Member of Parliament for Rogaland
- In office 11 September 1989 – 12 September 2005

Personal details
- Born: 3 March 1953 Stavanger, Norway
- Died: 12 August 2019 (aged 66)
- Party: Progress Party (1975–2001) Democrats (2002–2007)
- Website: Blog (Frie Ytringer)

= Jan Simonsen =

Norwegian politician (1953–2019)

Jan Simonsen (3 March 1953 – 12 August 2019) was a Norwegian politician, writer and journalist. He was a member of parliament from 1989 to 2005, and a member of the Progress Party until he was expelled from the party in 2001. He was the deputy leader of the Democrats party from 2003 to 2004. Since his parliamentary term ended, he largely withdrew from party politics to focus on his writing and journalism. He was a staunch supporter of Israel, and wrote the blog Frie Ytringer which focused on the Islamisation of Europe.

==Early and personal life==
Simonsen was born in Stavanger to businesspersons Viktor Holck Simonsen (1913–90) and Martha Espevoll (1917–91). He was born and raised in the city district Våland, and later lived a few years in Eiganes. He studied social science at Rogaland University College and has a minor in history. He was editor for the publications Strandbuen, Video- og TV-guiden and the official Progress Party publication Fremskritt. He was not married.

He was baptised in the Church of Norway, and as an adult remained a strong supporter of the church, but left it during the term of Gunnar Stålsett as bishop of Oslo. This was as Stålsett had been the chairman of the Centre Party in the 1970s, and got his bid for bishop supported by Centre Party MPs in 1998, with Simonsen thinking the choice to have been too politicised. When Stålsett stepped down in 2005, and was succeeded by Ole Christian Kvarme, Simonsen however rejoined the church.

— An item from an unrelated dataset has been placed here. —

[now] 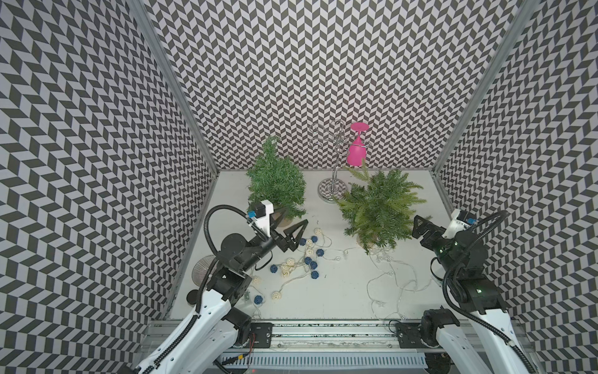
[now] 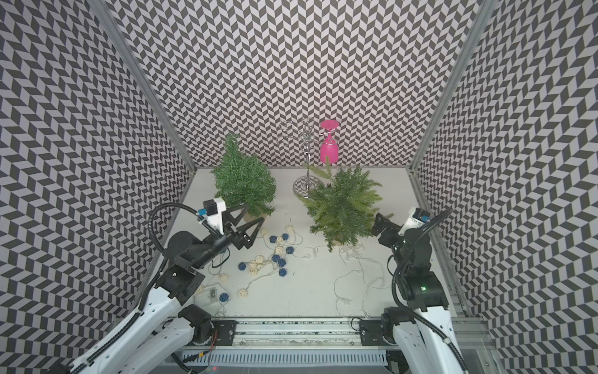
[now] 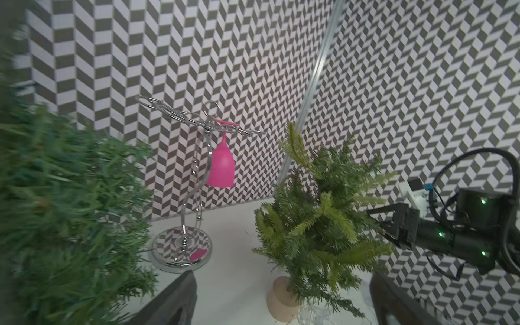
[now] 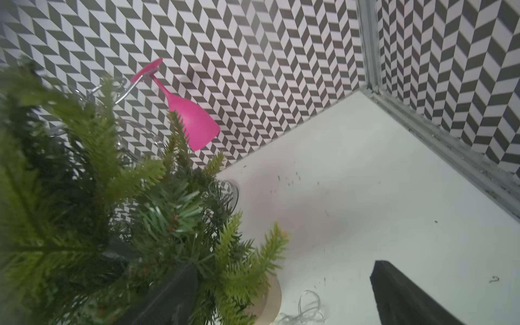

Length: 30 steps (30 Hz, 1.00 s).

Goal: Wrap string light around the christmas tree
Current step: Pick up the light string from the center of the board.

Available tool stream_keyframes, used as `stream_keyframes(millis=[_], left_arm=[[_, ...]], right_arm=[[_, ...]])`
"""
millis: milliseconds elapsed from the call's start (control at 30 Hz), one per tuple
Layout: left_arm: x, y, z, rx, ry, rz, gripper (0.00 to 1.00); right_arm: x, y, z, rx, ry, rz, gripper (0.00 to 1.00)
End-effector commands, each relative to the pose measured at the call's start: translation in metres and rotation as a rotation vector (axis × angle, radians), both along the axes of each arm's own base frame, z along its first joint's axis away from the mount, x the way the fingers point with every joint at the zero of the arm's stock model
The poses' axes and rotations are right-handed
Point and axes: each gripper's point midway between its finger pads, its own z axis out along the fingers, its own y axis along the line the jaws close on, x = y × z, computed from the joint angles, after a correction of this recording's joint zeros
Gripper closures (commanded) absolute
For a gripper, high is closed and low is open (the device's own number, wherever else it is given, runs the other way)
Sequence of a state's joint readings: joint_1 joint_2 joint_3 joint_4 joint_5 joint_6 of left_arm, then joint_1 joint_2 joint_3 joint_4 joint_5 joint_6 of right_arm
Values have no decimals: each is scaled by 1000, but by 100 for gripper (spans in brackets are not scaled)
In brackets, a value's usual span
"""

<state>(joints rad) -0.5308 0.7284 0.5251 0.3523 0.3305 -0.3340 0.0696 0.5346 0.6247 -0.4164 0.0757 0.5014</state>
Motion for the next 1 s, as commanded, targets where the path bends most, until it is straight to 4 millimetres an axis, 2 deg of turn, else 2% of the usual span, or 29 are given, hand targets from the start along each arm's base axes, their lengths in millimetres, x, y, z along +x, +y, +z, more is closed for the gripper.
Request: stream_keyframes(millis=[0,133,200,300,433,500,633,767,900,967], left_arm=[[-9,-20,-20,83,-32,-9,10],[-21,-34,-48,145,1,-59,18],[-39,-50,-65,154,3,-161,22],[-60,-73,-86,213,-6,-250,28],[-71,-90,-107,255,2,-294,29],[-76,-98,-119,260,23,-340,35],[-90,-119,-146,305,38,-391,37],[-92,-137,-175,403,65,-413,37],[-88,-142,-197,435,69,-411,39],[-86,-152,-209,463,104,-402,44]], right_arm=[[-7,10,21,54,-38,46,1],[-7,15,31,57,-8,79,0],[-2,26,32,75,-15,136,0],[3,31,32,89,-15,159,2],[-1,14,28,65,-48,69,2],[-2,8,27,73,-80,34,2],[4,4,18,75,-80,17,3],[4,1,16,104,-126,3,6],[0,-3,14,128,-157,-18,9],[-3,-5,4,134,-158,-33,9]])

In 2004 Simonsen was a competitor on the reality television show Robinson VIP, a Scandinavian adaptation and celebrity edition of Survivor that aired in 2005, finishing as runner-up.

==Political career==
Simonsen was during the 1970s active in the nonpartisan youth organisation Moderate Youth, and was the chairman of its Rogaland chapter from 1975 to 1977. He joined Anders Lange's Party in 1975, which was renamed the Progress Party in 1977, citing a great admiration of the party founder Anders Lange (who though had died in 1974). Simonsen held numerous positions within the party, including chairman of the Rogaland chapter of the Progress Party's Youth from 1978 to 1981 and vice chairman of the Progress Party itself from 1991 to 1993. From 1989 to 2005 he was a member of parliament.

On 19 October 2001, the Progress Party expelled Simonsen from the party after 25 years as a member. The same day, the party's secretary general Geir Mo made the statement to the Norwegian news agency NTB that "the Progress Party has, after a complete evaluation, decided that it is best for both parties to leave each other". Prior to the expulsion, Simonsen had faced scrutiny due to a Rikets tilstand documentary on TV 2, alleging that he had used his position as representative to help a friend obtain a liquor license. Simonsen however hold that party chairman Carl I. Hagen misused his position to expel him together with other high-ranking members in 2001 for rather non-existent reasons. He has since had a poor relationship with both Carl I. Hagen and his wife Eli Hagen, though he remained largely on good terms with Progress Party politicians in general, including future leader Siv Jensen.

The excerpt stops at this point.